→ **WHAT IS REQUIRED**:
Keep every character as it is and output all of the records.

→ **DATA FOR PROCESSING**:
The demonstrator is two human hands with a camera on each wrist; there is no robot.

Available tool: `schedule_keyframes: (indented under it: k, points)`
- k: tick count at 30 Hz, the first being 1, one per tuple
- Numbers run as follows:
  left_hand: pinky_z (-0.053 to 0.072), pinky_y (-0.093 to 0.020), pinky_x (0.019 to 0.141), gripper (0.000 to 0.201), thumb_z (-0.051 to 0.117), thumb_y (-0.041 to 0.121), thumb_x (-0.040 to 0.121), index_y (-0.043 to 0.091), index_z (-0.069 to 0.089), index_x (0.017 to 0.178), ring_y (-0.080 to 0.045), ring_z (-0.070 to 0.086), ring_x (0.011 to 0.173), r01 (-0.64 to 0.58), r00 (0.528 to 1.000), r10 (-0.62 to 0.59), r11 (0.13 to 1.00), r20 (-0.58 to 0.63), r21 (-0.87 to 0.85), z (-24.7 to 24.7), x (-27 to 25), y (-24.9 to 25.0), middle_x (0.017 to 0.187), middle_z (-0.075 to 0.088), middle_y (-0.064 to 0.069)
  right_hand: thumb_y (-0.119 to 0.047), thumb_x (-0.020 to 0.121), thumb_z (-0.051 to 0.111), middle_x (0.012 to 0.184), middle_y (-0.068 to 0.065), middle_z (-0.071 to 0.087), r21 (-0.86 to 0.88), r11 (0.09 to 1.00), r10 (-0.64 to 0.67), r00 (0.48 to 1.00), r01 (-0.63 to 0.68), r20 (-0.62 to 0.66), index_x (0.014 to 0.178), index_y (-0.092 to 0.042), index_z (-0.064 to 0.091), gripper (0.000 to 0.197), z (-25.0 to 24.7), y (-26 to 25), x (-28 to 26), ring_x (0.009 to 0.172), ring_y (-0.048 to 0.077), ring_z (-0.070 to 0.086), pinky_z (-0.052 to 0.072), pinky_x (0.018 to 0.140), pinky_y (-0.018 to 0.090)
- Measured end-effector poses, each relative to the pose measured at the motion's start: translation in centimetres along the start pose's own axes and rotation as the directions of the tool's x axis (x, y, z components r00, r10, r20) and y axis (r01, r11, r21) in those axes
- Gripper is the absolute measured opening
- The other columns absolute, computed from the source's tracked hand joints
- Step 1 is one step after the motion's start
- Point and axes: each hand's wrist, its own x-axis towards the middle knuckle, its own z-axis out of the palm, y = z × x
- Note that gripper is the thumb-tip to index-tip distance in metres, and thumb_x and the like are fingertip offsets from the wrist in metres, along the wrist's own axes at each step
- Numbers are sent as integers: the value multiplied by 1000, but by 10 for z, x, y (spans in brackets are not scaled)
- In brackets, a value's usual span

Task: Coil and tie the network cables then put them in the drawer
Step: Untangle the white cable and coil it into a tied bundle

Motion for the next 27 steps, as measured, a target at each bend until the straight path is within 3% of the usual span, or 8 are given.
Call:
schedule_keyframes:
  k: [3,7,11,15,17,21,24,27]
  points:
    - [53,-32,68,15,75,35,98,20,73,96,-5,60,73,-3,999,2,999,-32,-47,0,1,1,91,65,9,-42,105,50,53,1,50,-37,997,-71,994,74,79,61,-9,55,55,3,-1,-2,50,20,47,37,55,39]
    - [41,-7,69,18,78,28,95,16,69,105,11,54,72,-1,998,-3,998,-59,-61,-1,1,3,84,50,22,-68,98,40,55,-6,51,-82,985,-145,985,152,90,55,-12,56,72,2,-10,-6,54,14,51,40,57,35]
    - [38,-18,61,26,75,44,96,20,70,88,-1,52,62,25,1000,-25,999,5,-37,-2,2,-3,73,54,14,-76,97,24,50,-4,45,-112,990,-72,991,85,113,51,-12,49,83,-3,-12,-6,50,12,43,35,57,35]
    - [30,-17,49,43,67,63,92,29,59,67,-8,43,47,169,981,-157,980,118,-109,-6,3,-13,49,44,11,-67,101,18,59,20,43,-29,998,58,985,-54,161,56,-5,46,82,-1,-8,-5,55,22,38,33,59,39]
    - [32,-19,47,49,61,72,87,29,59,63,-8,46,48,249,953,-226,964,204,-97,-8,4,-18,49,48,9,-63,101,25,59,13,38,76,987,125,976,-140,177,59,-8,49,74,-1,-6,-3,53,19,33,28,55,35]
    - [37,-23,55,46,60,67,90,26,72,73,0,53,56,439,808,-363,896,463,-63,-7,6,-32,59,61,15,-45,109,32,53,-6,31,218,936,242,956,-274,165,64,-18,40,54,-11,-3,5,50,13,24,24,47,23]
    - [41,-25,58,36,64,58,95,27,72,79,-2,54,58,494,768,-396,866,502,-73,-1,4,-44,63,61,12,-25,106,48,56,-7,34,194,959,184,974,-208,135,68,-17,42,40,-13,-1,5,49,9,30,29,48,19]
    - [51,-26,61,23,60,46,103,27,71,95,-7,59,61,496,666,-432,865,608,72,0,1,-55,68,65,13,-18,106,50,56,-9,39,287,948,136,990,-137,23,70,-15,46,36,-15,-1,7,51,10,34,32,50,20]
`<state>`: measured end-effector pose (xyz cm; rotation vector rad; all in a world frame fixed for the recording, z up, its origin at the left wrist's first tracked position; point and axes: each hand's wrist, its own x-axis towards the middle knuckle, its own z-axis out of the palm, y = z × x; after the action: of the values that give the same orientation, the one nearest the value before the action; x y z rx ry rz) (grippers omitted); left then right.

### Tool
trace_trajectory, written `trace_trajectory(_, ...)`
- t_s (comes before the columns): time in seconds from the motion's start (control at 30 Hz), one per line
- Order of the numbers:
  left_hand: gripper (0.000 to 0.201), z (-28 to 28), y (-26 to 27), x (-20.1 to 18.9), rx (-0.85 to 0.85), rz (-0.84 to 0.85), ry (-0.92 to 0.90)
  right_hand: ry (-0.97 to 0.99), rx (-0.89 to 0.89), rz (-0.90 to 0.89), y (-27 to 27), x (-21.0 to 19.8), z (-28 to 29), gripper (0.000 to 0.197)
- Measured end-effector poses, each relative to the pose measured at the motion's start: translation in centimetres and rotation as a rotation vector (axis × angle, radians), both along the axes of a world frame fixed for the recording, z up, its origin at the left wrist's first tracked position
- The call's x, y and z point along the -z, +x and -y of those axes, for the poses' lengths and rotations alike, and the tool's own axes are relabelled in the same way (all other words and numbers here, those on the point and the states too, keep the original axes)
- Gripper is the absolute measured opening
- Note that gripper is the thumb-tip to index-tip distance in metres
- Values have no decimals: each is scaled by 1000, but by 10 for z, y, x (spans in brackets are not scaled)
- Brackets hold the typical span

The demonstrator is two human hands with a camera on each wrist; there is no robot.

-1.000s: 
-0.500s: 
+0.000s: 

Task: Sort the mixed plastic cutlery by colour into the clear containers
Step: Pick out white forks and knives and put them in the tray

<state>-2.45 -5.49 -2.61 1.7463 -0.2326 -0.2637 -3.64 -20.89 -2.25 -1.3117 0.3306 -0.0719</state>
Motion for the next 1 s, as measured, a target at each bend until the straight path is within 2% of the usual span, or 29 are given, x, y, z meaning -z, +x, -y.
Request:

→ **EXERCISE OUTPUT**:
The demonstrator is two human hands with a camera on each wrist; there is no robot.

Available tool: `schedule_keyframes: (indented under it: k, points)`
- k: tick count at 30 Hz, the first being 1, one per tuple
- Numbers run as follows:
  left_hand: pinky_z (-0.053 to 0.072), pinky_y (-0.093 to 0.020), pinky_x (0.019 to 0.141), gripper (0.000 to 0.201), thumb_z (-0.051 to 0.117), thumb_y (-0.041 to 0.121), thumb_x (-0.040 to 0.121), index_y (-0.043 to 0.091), index_z (-0.069 to 0.089), index_x (0.017 to 0.178), ring_y (-0.080 to 0.045), ring_z (-0.070 to 0.086), ring_x (0.011 to 0.173), r01 (-0.64 to 0.58), r00 (0.528 to 1.000), r10 (-0.62 to 0.59), r11 (0.13 to 1.00), r20 (-0.58 to 0.63), r21 (-0.87 to 0.85), z (-24.7 to 24.7), x (-27 to 25), y (-24.9 to 25.0), middle_x (0.017 to 0.187), middle_z (-0.075 to 0.088), middle_y (-0.064 to 0.069)
  right_hand: thumb_y (-0.119 to 0.047), thumb_x (-0.020 to 0.121), thumb_z (-0.051 to 0.111), middle_x (0.012 to 0.184), middle_y (-0.068 to 0.065), middle_z (-0.071 to 0.087), r21 (-0.86 to 0.88), r11 (0.09 to 1.00), r10 (-0.64 to 0.67), r00 (0.48 to 1.00), r01 (-0.63 to 0.68), r20 (-0.62 to 0.66), index_x (0.014 to 0.178), index_y (-0.092 to 0.042), index_z (-0.064 to 0.091), gripper (0.000 to 0.197), z (-25.0 to 24.7), y (-26 to 25), x (-28 to 26), ring_x (0.009 to 0.172), ring_y (-0.048 to 0.077), ring_z (-0.070 to 0.086), pinky_z (-0.052 to 0.072), pinky_x (0.018 to 0.140), pinky_y (-0.018 to 0.090)
- Measured end-effector poses, each relative to the pose measured at the motion's start: translation in centimetres along the start pose's own axes and rotation as the directions of the tool's x axis (x, y, z components r00, r10, r20) and y axis (r01, r11, r21) in those axes
- Gripper is the absolute measured opening
- The other columns absolute, computed from the source's tracked hand joints
- Step 1 is one step after the motion's start
- Point and axes: each hand's wrist, its own x-axis towards the middle knuckle, its own z-axis out of the palm, y = z × x
- Note that gripper is the thumb-tip to index-tip distance in metres, and thumb_x and the like are fingertip offsets from the wrist in metres, along the wrist's own axes at each step
- Numbers are sent as integers: the value multiplied by 1000, but by 10 for z, x, y (spans in brackets are not scaled)
- In brackets, a value's usual span

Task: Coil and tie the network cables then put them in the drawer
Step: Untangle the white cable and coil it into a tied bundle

Motion for the next 27 steps, as measured, a target at each bend until the straight path is within 3% of the usual span, or 8 are given.
Call:
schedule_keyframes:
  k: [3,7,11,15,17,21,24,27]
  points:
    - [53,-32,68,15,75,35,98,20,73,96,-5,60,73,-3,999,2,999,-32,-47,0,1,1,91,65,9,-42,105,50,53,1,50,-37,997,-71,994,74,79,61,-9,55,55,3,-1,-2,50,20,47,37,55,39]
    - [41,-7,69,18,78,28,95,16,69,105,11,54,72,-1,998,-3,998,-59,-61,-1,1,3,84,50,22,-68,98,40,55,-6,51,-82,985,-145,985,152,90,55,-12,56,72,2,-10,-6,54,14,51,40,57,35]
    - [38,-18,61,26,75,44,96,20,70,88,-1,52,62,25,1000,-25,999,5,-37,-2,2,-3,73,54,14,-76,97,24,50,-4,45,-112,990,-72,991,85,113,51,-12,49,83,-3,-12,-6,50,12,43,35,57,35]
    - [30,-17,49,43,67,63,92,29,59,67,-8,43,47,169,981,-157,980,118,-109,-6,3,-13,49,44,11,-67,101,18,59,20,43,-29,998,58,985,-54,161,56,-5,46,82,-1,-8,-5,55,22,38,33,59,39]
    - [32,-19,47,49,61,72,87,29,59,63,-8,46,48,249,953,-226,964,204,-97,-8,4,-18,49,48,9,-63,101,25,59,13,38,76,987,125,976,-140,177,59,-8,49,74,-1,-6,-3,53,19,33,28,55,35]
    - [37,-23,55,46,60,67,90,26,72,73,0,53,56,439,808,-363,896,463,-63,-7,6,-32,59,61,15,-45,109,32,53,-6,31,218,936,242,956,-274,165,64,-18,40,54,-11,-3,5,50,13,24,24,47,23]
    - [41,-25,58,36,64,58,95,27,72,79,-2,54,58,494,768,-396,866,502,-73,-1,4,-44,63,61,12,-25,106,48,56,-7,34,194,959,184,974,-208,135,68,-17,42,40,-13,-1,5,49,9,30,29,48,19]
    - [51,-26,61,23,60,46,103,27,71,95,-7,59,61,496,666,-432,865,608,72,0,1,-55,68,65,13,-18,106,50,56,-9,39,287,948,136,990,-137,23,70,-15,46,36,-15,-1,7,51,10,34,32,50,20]
`<state>`: measured end-effector pose (xyz cm; rotation vector rad; all in a world frame fixed for the recording, z up, its origin at the left wrist's first tracked position; point and axes: each hand's wrist, its own x-axis towards the middle knuckle, its own z-axis out of the palm, y = z × x; after the action: of the values that give the same orientation, the one nearest the value before the action; x y z rx ry rz) (grippers omitted); left then right.

### Tool
trace_trajectory, written `trace_trajectory(_, ...)`
- t_s (comes before the columns): time in seconds from the motion's start (control at 30 Hz), one per line
- Order of the numbers:
  left_hand: gripper (0.000 to 0.201), z (-28 to 28), y (-26 to 27), x (-20.1 to 18.9), rx (-0.85 to 0.85), rz (-0.84 to 0.85), ry (-0.92 to 0.90)
  right_hand: ry (-0.97 to 0.99), rx (-0.89 to 0.89), rz (-0.90 to 0.89), y (-27 to 27), x (-21.0 to 19.8), z (-28 to 29), gripper (0.000 to 0.197)
- Measured end-effector poses, each relative to the pose measured at the motion's start: translation in centimetres and rotation as a rotation vector (axis × angle, radians), both along the axes of a world frame fixed for the recording, z up, its origin at the left wrist's first tracked position
- The call's x, y and z point along the -z, +x and -y of those axes, for the poses' lengths and rotations alike, and the tool's own axes are relabelled in the same way (all other words and numbers here, those on the point and the states too, keep the original axes)
- Gripper is the absolute measured opening
- Note that gripper is the thumb-tip to index-tip distance in metres
- Values have no decimals: each is scaled by 1000, but by 10 for z, y, x (spans in brackets are not scaled)
- Brackets hold the typical span

The demonstrator is two human hands with a camera on each wrist; there is no robot.

-1.000s: 
-0.500s: 
+0.000s: 

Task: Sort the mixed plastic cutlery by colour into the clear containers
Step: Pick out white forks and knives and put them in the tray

<state>-2.45 -5.49 -2.61 1.7463 -0.2326 -0.2637 -3.64 -20.89 -2.25 -1.3117 0.3306 -0.0719</state>
Motion for the next 1 s, as measured, a target at each bend until the straight path is within 2% of the usual span, or 29 are given, x, y, z meaning -z, +x, -y.
Request:

The full output has already been given.